In general I spent 6.90% less this year on dining than I did last year. However, I am spending too much of my dining budget (and exceeding my planned budget for dining) the majority of months. The top three categories: dinner, lunch, and alcohol, I have a lot of influence over. Instead of ordering out or dining out for dinner, cook food. Instead of going out for lunch every day at work, bring a lunch a few days a week. As for alcohol some of this will drop as dinner dining out goes down, but also spend less time drinking, reserve it to not drinking during the week, or perhaps go on discount days like Goose Island does.
My analysis has shown that even though I eat out more often the overall cost of the meals are less. I believe I have identified the reason because at my last company we would grab drinks during lunch or after work pretty often. I don’t do that now. This would account for a large amount of the nearly 7% decrease in overall spend.
Ideally I wouldn’t spend as much on groceries as I do dining but also that groceries last longer and make more meals. This is true for 2016, but I’m spending more, 17.5% more, on groceries this year than last. Additionally, as seen in the graph, the “Other” category is the largest group, which means that I need to determine additional categories to track against.

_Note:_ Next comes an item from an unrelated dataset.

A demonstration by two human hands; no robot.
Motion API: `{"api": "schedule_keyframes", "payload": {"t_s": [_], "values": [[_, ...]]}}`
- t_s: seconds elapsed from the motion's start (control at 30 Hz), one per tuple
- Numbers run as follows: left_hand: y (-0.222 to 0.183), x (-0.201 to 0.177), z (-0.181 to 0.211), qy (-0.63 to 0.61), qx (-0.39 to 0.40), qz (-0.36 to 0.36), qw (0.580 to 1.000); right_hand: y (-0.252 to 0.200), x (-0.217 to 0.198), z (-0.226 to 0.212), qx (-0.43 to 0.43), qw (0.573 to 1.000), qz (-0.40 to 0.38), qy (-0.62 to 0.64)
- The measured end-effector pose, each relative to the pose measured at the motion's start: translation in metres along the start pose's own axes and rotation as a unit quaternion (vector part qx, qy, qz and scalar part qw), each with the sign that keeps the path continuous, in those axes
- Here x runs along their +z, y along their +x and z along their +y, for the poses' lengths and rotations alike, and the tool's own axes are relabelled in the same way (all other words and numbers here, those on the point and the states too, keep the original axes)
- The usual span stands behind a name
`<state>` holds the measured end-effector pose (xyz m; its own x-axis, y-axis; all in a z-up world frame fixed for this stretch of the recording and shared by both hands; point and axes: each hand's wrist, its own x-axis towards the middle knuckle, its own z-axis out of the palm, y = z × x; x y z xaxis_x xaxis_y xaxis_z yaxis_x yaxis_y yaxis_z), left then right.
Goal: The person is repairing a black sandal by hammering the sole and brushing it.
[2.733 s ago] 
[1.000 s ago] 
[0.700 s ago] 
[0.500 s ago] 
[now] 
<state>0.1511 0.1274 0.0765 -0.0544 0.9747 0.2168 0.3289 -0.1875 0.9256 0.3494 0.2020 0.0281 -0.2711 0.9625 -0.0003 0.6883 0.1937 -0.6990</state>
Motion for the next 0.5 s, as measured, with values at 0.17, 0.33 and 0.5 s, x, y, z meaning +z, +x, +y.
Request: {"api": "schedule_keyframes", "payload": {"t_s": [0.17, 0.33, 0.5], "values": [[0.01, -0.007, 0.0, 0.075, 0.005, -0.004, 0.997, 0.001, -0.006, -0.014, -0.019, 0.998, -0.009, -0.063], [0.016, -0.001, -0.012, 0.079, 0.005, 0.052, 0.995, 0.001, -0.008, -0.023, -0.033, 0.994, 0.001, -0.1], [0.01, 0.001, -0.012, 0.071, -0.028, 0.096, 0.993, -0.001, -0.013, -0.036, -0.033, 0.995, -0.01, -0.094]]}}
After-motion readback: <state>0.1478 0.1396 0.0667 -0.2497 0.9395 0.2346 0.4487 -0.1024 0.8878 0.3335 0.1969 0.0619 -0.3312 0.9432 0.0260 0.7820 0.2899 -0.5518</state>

Meats are by far the most expensive, so reduction in meats will result in less cost as well as healthier eating. Generally though I need to plan out my meals better to make grocery shopping more efficient. It’s also important to note that just because I don’t spend a lot of my overall grocery spend on fruits and vegetables doesn’t mean I don’t buy them often. These are normally much cheaper than meats and therefore don’t contribute to a lot of my overall spend. I have entire grocery visits of just vegetables and fruits.
Additionally, the $35 a week experiment that I did a few years back seemed to work pretty well. So if I up that to say $50 a week so that I can get leftovers enough to also bring lunches, this should influence both budgets in a positive way.

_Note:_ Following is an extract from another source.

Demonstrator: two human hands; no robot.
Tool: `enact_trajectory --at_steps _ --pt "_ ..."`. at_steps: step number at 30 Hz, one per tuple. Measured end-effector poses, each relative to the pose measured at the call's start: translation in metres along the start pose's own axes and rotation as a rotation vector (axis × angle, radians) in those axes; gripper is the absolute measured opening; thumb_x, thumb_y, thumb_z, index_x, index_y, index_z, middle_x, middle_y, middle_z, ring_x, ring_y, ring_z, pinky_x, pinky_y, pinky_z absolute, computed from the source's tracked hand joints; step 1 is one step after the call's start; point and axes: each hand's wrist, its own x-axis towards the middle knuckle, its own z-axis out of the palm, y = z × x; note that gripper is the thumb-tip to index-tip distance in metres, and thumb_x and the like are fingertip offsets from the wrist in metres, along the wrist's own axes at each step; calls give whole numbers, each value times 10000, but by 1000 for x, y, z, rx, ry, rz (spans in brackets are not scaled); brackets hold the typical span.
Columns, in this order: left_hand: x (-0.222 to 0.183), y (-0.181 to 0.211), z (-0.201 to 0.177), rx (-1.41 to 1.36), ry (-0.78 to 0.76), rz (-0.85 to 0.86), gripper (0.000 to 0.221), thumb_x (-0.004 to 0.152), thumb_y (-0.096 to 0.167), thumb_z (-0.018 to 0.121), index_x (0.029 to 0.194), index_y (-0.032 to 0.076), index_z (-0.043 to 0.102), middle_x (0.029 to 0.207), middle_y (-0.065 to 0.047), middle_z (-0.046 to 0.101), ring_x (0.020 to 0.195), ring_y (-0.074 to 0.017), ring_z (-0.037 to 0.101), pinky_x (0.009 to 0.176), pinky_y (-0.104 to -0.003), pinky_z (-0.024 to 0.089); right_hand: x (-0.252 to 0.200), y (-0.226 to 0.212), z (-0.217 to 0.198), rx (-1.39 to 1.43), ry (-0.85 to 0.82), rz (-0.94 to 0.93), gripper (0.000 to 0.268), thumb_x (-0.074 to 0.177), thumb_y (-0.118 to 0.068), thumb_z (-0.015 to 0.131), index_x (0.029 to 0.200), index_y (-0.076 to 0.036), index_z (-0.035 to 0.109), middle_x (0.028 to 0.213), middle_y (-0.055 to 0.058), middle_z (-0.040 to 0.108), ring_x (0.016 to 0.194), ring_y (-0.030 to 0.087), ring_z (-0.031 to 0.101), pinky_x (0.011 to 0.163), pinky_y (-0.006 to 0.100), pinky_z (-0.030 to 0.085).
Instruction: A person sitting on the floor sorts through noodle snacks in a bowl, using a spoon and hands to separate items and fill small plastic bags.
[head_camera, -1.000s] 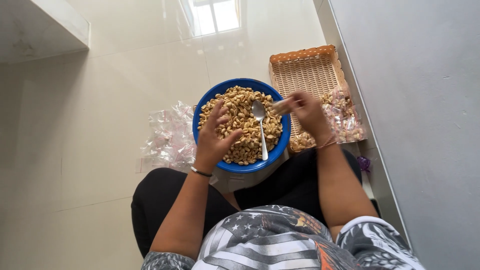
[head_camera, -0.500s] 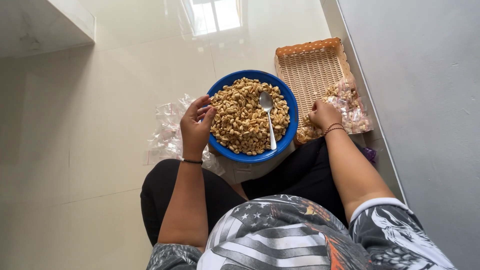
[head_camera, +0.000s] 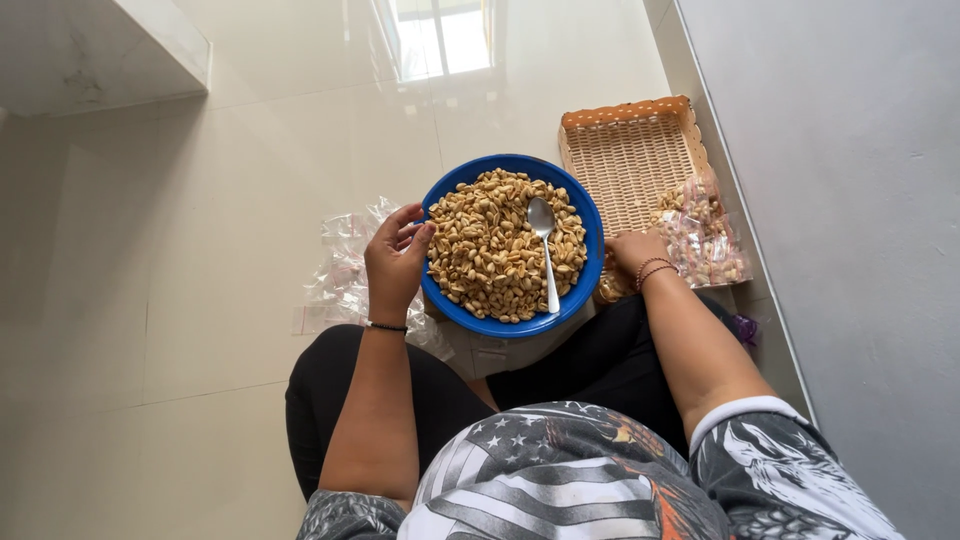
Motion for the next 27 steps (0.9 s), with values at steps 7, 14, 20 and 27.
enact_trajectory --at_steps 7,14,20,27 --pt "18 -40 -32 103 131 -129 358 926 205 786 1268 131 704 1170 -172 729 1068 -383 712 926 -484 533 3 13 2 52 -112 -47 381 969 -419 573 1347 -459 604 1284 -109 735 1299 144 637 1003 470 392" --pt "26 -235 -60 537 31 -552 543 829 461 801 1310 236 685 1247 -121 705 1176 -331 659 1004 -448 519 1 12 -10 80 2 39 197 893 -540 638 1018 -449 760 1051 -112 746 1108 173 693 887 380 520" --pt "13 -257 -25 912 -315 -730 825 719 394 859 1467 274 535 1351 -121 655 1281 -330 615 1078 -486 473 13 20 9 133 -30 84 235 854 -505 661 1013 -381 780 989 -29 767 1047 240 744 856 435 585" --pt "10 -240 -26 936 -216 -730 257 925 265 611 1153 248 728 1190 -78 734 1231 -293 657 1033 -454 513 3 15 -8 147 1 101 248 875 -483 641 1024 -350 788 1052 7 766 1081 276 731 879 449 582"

Did I travel more in 2016? Well, I don’t think so, but I did spend more on travel overall, nearly 53% more to be exact. Where did the increases come from? I did take a few trips this year but didn’t rent a car or have large expenses with them. I had a nearly 38% increase in airfare costs this year. This could be caused by not having the points budget at the time of travel to not have to pay for tickets. Airfare is also increasing in cost.
I started spending on tolls this year whereas I didn’t at all last year. This is caused by having a job that requires me to travel to suburban areas of Chicago now and there are tolls on the roads. With this change, I also recorded a 171% increase in gas spending this year. Again, this is due to having to drive to the suburbs for work.

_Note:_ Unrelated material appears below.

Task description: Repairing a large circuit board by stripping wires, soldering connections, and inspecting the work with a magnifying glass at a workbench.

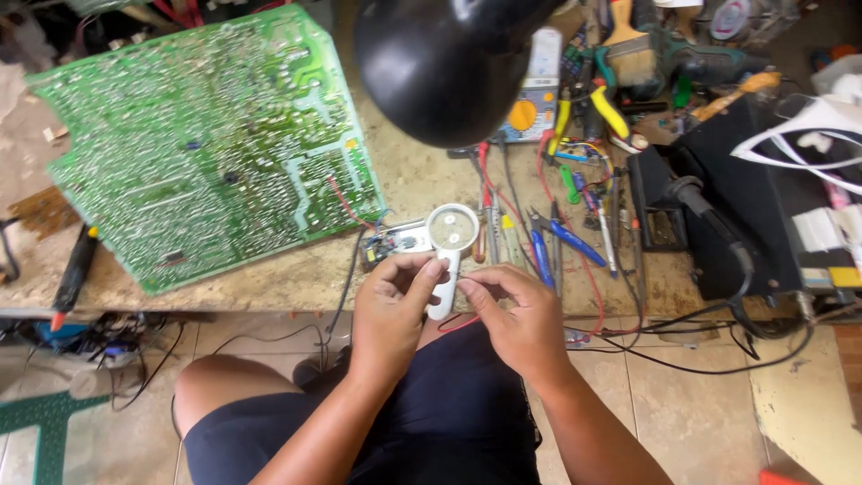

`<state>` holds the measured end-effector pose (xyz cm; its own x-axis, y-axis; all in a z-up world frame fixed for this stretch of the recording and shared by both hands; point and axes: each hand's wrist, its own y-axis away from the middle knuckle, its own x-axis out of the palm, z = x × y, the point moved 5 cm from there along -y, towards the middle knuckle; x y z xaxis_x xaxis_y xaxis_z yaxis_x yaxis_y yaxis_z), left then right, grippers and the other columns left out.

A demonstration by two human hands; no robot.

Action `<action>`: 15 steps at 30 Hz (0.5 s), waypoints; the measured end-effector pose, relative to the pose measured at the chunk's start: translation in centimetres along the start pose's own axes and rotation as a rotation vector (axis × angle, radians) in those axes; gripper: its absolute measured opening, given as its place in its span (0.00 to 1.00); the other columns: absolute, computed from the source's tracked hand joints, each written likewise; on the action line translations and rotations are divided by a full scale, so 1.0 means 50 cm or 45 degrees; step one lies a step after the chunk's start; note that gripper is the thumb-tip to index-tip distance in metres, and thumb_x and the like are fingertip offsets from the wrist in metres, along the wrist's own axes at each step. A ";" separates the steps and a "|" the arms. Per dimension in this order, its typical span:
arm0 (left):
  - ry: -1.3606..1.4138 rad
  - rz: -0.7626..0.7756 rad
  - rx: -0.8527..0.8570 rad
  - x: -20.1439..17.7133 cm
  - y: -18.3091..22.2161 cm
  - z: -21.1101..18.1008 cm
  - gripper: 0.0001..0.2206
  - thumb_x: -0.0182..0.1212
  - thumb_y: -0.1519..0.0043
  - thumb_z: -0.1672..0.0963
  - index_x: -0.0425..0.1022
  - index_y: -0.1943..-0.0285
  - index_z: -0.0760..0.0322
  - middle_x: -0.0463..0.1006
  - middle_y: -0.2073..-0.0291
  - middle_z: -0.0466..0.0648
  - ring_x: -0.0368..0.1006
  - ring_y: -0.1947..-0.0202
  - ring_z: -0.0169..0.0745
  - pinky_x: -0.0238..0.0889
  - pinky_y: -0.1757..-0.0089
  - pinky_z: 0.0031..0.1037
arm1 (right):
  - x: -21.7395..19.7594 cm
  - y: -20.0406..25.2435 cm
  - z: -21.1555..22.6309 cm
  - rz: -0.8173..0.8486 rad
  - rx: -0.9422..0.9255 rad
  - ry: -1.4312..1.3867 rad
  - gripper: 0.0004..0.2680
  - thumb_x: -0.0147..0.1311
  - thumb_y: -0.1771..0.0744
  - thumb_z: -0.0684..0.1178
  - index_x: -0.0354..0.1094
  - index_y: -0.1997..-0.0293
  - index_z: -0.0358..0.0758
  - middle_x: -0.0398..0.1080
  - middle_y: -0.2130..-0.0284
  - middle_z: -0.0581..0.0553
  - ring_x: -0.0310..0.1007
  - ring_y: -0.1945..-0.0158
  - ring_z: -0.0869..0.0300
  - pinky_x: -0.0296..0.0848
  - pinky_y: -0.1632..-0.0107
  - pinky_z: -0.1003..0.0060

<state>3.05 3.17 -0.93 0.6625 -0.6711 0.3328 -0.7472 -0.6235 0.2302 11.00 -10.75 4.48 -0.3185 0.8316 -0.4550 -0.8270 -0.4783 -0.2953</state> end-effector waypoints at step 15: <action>0.062 -0.220 -0.048 -0.019 -0.024 0.054 0.06 0.67 0.40 0.59 0.77 0.59 0.69 0.86 0.67 0.59 0.79 0.73 0.39 0.74 0.71 0.26 | -0.310 -0.009 -0.352 -1.014 0.679 -0.783 0.23 0.61 0.33 0.51 0.55 0.31 0.47 0.74 0.59 0.45 0.78 0.63 0.60 0.80 0.61 0.66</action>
<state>3.47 3.48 -4.01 0.7784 -0.5347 0.3290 -0.6247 -0.7115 0.3217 24.45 -28.39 -3.12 0.3338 0.9130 0.2343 -0.9407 0.3066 0.1455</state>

Spending doesn’t really give a good picture of overall financial health as this category does. I’ve broken this down into four categories: saving contributions, investment contributions, retirement account worth, and overall net worth.
This year I recorded a 58% increase in my savings contributions. This means money I put into saving accounts increased by 58% in 2016 over 2015. It’s a pretty large amount and this year I’ll probably reduce that some to allow more to go into investments instead, where I can potentially get a higher return.
As for overall investments (which are contributions made to investment accounts – not retirement or 401(k) or the like) I increased overall contributions to these accounts nearly 47%. This doesn’t reflect a 47% increase in net worth, per se, just that I contributed 47% more to them. I didn’t calculate overall net worth change for these accounts.
Retirement account contributions (things like IRA contributions and 401(k)) also rose in 2016 by 26%. Again, this does not reflect overall increase in value, just contributions. I didn’t calculate value change, but I do know it’s higher, not as high as 26% but I did have a very good year and is in the double digits.
Lastly, and probably the most telling metric, is net worth. Take all your account balances and assets, subtract the debts and liabilities, and you get a value. That’s your net worth. This year was a good year for debts and liabilities for me as I finished paying off all of my student loans in December of 2015, five years ahead of schedule. Therefore this is my first year completely debt free. Overall my net worth increased nearly 5.5% in 2016. While I’m quite proud of that number I hope to increase it with smart investing and savings and reducing overall spending.